Título Pedante

Dicen que no controlamos ni la mitad de nuestro cerebro. Vamos, que seríamos capaces de hacer cosas increíbles si lo dominásemos al 100% de sus posibilidades. Por eso mismo, el cerebro es un desconocido; un elemento propio, porque lo portamos dentro de la cabeza, de nuestra cabeza, pero que, muchas veces, tiene vida propia.

Y ahí entran los pequeños conductos, las ínfimas vías de acceso y salida de los impulsos que logren que funcione. Correctamente o no, pero que funcione, que esté activo. Son tan pequeños y tan desconocidos que no somos capaces de entender por qué razón nos descubrimos un día canturreando una canción, por qué un olor nos traslada en el tiempo, por qué una imagen nos llega a conmocionar si se trata de algo ajeno a nuestra vida y a nuestra realidad o cuál es la razón que nos lleva a soñar con algo que no sabemos qué significa.

Esas interconexiones que nos sorprenden de día o de noche se basan en caminos inescrutables que son recorridos por impulsos nerviosos que, casualmente, nos sacan de nuestras casillas, nos ponen nerviosos o nos hacen no saber reaccionar. Nos quedamos inmóviles en la cama, sentados, con las piernas cruzadas, dándole vueltas a las razones que nos han trasladado a esa plaza vacía de personas pero llenas de imágenes, contradictorias muchas de ellas. Y, muchas veces, nos encontramos perdidos.

Supongo que son controlables; que ese enemigo íntimo es posible que sea detenido, arrestado y puesto contra la pared para registrarlo, vaciarle los bolsillos y recuperar la cordura que nos ha robado en el metro, cuando la postura de perfil es la única posible para encontrar un hueco en el que respirar. El problema es que casi nunca sabemos. No entendemos por qué actuamos de determinadas maneras, por qué nos derrotamos antes de seguir, por qué nos encontramos en la nada, como si hubiésemos dado tantos pasos atrás que el borde del abismo estuviese justo a nuestro lado.

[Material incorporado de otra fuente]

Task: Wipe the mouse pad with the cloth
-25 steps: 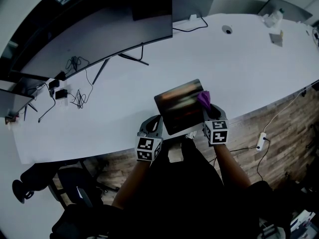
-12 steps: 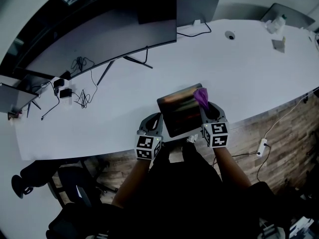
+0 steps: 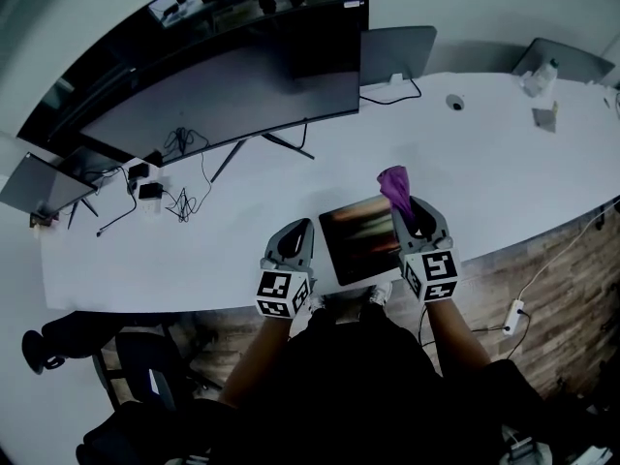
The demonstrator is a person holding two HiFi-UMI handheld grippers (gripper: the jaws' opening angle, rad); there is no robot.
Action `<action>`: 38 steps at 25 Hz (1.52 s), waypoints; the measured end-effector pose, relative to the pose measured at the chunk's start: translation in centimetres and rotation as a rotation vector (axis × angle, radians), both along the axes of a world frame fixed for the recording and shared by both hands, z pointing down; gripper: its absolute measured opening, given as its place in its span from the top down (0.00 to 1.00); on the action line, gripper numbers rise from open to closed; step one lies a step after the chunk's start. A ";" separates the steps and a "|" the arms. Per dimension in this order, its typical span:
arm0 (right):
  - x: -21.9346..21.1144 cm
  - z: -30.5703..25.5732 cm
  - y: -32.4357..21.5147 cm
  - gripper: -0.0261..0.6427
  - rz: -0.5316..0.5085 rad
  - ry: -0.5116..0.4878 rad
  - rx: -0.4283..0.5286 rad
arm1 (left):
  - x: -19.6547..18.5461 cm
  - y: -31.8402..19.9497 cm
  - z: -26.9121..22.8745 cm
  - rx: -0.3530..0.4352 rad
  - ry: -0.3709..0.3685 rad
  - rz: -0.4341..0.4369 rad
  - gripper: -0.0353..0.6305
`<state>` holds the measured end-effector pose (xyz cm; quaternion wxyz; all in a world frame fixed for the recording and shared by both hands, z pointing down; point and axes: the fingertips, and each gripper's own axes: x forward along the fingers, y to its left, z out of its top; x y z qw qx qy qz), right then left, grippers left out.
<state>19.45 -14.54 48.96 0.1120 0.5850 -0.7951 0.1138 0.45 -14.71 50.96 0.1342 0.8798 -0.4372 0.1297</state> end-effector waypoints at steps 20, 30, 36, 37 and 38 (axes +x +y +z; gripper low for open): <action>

Pero esa es la parte divertida. La de buscar el control de lo incontrolable, la de robar al ladrón, la de agarrar al desconocido para someterlo a nuestras intenciones y, si no podemos con él, unirnos, fusionarnos para entender que vamos a compartir toda la vida con él y que no queda más remedio que conocerlo y que comprenderlo, perdonándole sus pecados y exaltando sus virtudes, que también las tiene.

Y sí, esas interconexiones cerebrales a veces están a punto de matarnos. Pero siempre es reconfortante ganar la partida, empatar el partido o perder la batalla cuando la guerra o la Liga no está perdida. Porque no lo está. Nunca.

Suerte.

P.D: El título originario era "Interconexiones cerebrales". Ya, una flipada y una pedantería asquerosa, de ahí el título final...

1 comentario:

Yagoi dijo...

Ya lo decia Allan Stewart Konigsberg, el cerebro es mi segundo órgano favorito.